◆ **Work order**: Each line from the one containing "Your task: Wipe" through the last line of the data below is to be written out verbatim, and nothing more.

◆ **Information provided**:
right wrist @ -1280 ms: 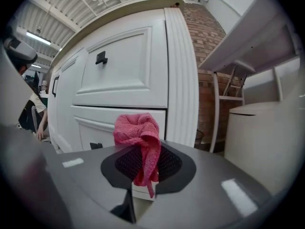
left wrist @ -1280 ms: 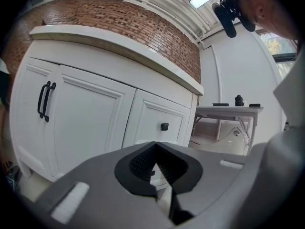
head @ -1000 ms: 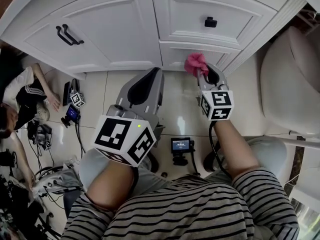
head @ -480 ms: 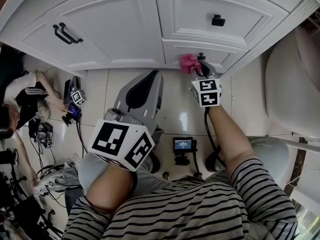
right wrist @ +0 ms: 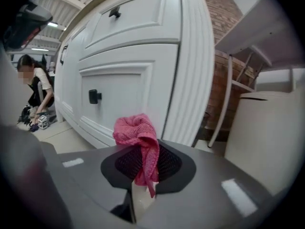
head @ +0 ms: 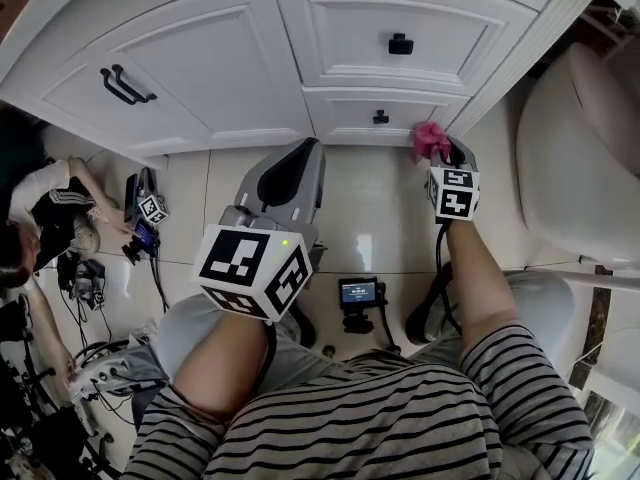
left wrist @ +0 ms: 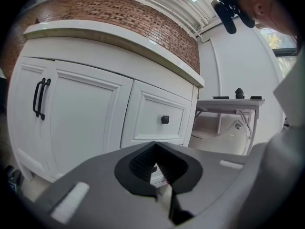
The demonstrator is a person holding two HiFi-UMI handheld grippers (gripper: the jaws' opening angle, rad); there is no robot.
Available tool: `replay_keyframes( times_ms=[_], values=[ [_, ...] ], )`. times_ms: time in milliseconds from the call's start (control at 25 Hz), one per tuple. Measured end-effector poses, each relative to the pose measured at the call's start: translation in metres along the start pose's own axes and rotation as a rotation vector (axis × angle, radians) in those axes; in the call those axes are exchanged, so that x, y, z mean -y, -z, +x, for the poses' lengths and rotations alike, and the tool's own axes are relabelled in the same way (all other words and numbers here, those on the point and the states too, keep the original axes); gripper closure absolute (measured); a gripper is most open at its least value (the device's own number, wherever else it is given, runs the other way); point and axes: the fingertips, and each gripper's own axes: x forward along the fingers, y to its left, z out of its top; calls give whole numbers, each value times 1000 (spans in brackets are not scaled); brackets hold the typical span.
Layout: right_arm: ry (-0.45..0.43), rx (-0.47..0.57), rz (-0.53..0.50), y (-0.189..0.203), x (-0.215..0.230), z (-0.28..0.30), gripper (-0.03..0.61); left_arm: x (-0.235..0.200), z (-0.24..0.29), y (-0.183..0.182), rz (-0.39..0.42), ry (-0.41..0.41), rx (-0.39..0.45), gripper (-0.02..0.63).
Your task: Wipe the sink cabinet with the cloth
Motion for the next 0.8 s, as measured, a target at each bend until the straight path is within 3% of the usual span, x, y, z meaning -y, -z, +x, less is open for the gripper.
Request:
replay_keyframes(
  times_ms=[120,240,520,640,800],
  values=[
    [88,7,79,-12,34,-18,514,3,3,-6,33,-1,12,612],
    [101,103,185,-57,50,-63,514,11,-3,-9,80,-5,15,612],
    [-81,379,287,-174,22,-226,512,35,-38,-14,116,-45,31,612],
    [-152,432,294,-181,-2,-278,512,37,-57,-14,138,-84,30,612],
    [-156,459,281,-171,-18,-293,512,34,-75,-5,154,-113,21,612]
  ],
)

◆ **Written reply**:
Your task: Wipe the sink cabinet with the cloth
Motion for the next 0.8 s, as measured, a target at each bend until the straight path is within 3% of the usual span, x, y, z meaning -y, -z, +x, less is open for the gripper.
Request:
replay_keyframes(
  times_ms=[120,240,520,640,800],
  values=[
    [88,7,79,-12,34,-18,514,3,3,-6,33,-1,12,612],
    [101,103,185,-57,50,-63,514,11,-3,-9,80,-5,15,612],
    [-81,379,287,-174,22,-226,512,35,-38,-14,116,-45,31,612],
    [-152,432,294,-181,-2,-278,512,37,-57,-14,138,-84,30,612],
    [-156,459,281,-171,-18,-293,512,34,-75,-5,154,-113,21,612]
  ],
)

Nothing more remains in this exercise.